Over the years, entries have covered a wide variety of subjects such as

The Bisley tramway
The residents of Sutton and where they lived in 1851
Timber trade in Woking
Martinsyde Ltd
Early history of Brookwood Cemetery
Sir Samuel Morton Peto
Birch Farm, Horsell
Wheatsheaf Close, Horsell
Development of East Horsell
Reliance: the working life of a Wey Navigation barge
The Darwin/Wedgwood Woking connection
A small plot of land in Horsell. The History of Horsell Wharf.
Old Woking - a History through Documents
Puerperal Insanity in Brookwood Asylum 1867-1900

The origins of the award
The Cup was first awarded in 1989 when George Atherstone, our then Treasurer, presented it in memory of his wife, Irene, who had been one of the founder committee members of the Society.  George and Irene came to Mayford about 1962 and as soon as the Society was founded she took an enthusiastic part in excavations, running the Society’s library, measuring buildings for the Society and the Domestic Buildings Research Group.  Her recording of Birch Cottage, Horsell, appeared in our newsletter in the month after her death in Jan 1988.  She was also an enthusiastic member of Surrey Archaeological Society from 1972, being finds supervisor for the nine years of the training excavation at Sutton Park and distributing that society’s newsletter.

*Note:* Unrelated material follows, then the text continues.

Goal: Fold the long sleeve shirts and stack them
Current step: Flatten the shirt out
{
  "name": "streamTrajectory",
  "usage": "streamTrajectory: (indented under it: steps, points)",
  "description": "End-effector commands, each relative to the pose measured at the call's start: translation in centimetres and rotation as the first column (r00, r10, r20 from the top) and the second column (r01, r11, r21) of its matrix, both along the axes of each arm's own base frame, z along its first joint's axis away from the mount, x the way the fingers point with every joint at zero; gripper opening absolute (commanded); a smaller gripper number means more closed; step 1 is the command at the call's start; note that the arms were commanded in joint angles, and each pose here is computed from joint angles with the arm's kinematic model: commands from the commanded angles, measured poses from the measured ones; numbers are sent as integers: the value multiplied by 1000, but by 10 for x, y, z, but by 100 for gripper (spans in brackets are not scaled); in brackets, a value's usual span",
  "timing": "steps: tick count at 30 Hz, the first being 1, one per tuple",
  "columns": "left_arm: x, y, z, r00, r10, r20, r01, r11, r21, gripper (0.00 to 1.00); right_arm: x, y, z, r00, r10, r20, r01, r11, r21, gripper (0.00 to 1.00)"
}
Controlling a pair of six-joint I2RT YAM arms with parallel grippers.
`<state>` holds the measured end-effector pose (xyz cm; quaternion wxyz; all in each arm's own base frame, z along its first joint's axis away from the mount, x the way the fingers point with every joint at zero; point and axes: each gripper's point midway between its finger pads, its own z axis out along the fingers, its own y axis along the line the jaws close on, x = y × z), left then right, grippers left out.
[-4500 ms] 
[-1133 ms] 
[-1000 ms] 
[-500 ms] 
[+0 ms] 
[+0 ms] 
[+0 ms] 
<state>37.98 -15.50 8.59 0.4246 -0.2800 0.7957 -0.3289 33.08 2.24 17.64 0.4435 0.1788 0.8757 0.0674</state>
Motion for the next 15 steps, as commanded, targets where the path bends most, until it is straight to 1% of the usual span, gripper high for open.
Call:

George arrived in Southampton from Port Elizabeth, South Africa, on 3 Dec 1939 as a young man keen to help the war effort and became a pilot in the RAF, being awarded an MBE for bringing home a crippled Wellington bomber on one engine.  He continued flying after the war as a pilot with British Airways and some time before 1950, when he arrived in Southampton again from South Africa he had married Irene.   The Mayford History Society has often been a family affair, and by 1976 George had become Hon Treasurer, serving in that role until 1990, even though he and Irene had moved to Abinger in 1984.  After being widowed he moved first to Holmbury St Mary, and for the last ten years of his life to Cornwall, where he enjoyed sailing until his last years, before his death in Feb 2003.